PROBLEM STATEMENT
Down to the last line, the material below should be reproduced exactly.

INFORMATION PROVIDED
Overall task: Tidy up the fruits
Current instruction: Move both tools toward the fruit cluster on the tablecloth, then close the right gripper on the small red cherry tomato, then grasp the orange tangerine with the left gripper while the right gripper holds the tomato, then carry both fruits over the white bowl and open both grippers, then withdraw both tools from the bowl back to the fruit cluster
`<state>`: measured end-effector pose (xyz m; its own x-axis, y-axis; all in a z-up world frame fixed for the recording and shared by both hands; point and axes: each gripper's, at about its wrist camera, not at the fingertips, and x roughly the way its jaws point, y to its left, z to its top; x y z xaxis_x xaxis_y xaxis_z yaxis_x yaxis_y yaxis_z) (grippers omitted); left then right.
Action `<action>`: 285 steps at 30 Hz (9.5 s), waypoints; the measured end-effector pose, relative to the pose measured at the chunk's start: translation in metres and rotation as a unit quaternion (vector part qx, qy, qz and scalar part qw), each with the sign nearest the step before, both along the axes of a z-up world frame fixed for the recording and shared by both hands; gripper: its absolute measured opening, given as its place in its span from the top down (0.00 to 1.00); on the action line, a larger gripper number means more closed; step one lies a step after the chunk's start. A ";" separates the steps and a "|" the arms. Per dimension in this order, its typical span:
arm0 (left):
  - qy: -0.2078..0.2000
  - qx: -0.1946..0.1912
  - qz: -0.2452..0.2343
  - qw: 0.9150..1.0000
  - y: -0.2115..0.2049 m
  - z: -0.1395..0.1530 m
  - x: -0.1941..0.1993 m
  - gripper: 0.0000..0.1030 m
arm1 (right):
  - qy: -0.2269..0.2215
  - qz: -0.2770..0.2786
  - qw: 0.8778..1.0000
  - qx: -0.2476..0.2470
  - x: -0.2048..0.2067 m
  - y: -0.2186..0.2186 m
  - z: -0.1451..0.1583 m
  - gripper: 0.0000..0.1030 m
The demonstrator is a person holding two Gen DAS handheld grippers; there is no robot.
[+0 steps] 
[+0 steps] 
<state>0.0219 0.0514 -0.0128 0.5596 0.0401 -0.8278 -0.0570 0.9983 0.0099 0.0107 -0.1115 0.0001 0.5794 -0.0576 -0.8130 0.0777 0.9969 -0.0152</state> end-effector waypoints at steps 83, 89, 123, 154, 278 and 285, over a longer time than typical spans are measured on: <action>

WRITTEN RESPONSE
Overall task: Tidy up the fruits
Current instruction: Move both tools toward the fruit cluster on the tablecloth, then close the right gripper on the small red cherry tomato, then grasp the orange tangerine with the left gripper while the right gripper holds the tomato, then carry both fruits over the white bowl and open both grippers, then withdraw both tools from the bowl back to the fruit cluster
`<state>`: measured end-effector pose (xyz m; its own x-axis, y-axis; all in a z-up world frame fixed for the recording and shared by both hands; point and axes: each gripper's, at about its wrist camera, not at the fingertips, and x roughly the way its jaws point, y to its left, z to its top; x y z xaxis_x xaxis_y xaxis_z yaxis_x yaxis_y yaxis_z) (grippers omitted); left then right.
Action `<action>`: 285 steps at 30 Hz (9.5 s), waypoints; the measured end-effector pose, relative to the pose measured at the chunk's start: translation in metres and rotation as a unit quaternion (vector part qx, qy, qz and scalar part qw), each with the sign nearest the step before, both along the axes of a z-up world frame fixed for the recording and shared by both hands; gripper: its absolute measured opening, given as its place in its span from the top down (0.00 to 1.00); on the action line, a larger gripper number means more closed; step one lies a step after the chunk's start. A ";" separates the steps and a "|" the arms. Per dimension in this order, its typical span:
arm0 (left):
  - qy: -0.2078..0.2000
  - qx: -0.1946..0.1912
  - qz: -0.2452..0.2343
  - qw: 0.9150..1.0000
  - y: -0.2115..0.2049 m
  - z: -0.1395..0.1530 m
  - x: -0.1941..0.1993 m
  - gripper: 0.0000..0.1030 m
arm1 (right):
  - qy: -0.2269..0.2215
  - qz: -0.2770..0.2786
  - qw: 0.8778..1.0000
  - qx: -0.2476..0.2470
  - x: -0.2048..0.2067 m
  - y: -0.2186..0.2186 m
  - z: -0.1451..0.1583 m
  - gripper: 0.0000..0.1030 m
The demonstrator is a person holding two Gen DAS handheld grippers; there is no robot.
[+0 steps] 
[+0 steps] 
<state>0.0219 0.0514 -0.0128 0.5596 0.0401 -0.8278 -0.0570 0.9983 0.0099 0.0107 -0.1115 0.0001 0.5794 -0.0576 -0.8130 0.0777 0.9969 -0.0152</state> end-effector waypoints at steps 83, 89, 123, 154, 278 and 285, over a longer time than typical spans are measured on: <action>

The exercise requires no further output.